Curtis held out his hand, to be grasped by Jack’s left.
“You have travelled all the way from Spain.”
“With a convoy of prisoners. Yes. Been a good while about it, too. First part of the way in a waggon, after that on horseback. Tell me how they all are here. I have heard nothing for ages.”
“I’ll come and show you the way. The Colonel keeps all right. Looks older than he used, that’s all. Mrs. Baron is well. One fancied at the time that Roy’s being sent to Bitche would kill her outright; but it didn’t. Having to devote herself to Ivor was a mercy in disguise, I don’t doubt. Kept her from dwelling on her own trouble. It was a vast relief to them all, when the kind fellow, who got Roy away, came and told them he’d seen the boy safe on board a vessel for England. He was well rewarded by the Colonel, as you may suppose—not that he did it for reward! But, of course, we don’t breathe a word about it in Verdun, for the fellow’s own sake. Only, as I know them well, and as I know you belong to them——”
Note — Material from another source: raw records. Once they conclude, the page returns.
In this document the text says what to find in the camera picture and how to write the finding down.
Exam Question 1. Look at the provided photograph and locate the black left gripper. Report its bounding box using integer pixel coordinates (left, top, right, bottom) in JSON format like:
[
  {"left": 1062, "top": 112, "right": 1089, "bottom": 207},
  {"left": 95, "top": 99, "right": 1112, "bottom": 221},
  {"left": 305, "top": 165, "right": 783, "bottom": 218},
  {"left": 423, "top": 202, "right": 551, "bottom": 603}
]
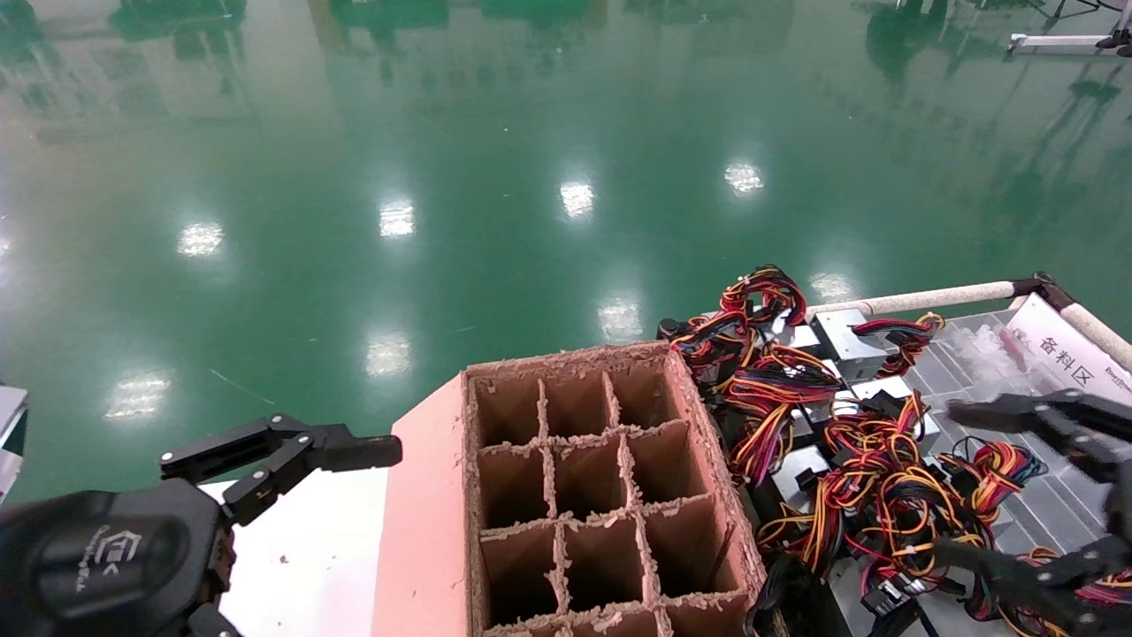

Jack made a gesture of assent.
“Ivor was ill, was he not?”
“I daresay he would have been so anyhow, after the march from Valenciennes; but the arrest of Roy was a finishing stroke. You won’t find him looking good for much now. I suppose hardly anything could have knocked him down like the death of Sir John Moore. It is a fearful loss to the country. No man living could have been worse spared.”
Curtis paused, cast a glance at Jack, and changed the subject.
Presently they reached the house, where still the Barons lived, as ever since their first arrival in Verdun.
“By-the-by, I’m not sure whether you’ll find them in,” he said. “The Colonel at appel said he was going to take Ivor with his wife for a drive in the country, hoping it might do him good. It was worth trying. But I think they may have returned before now.”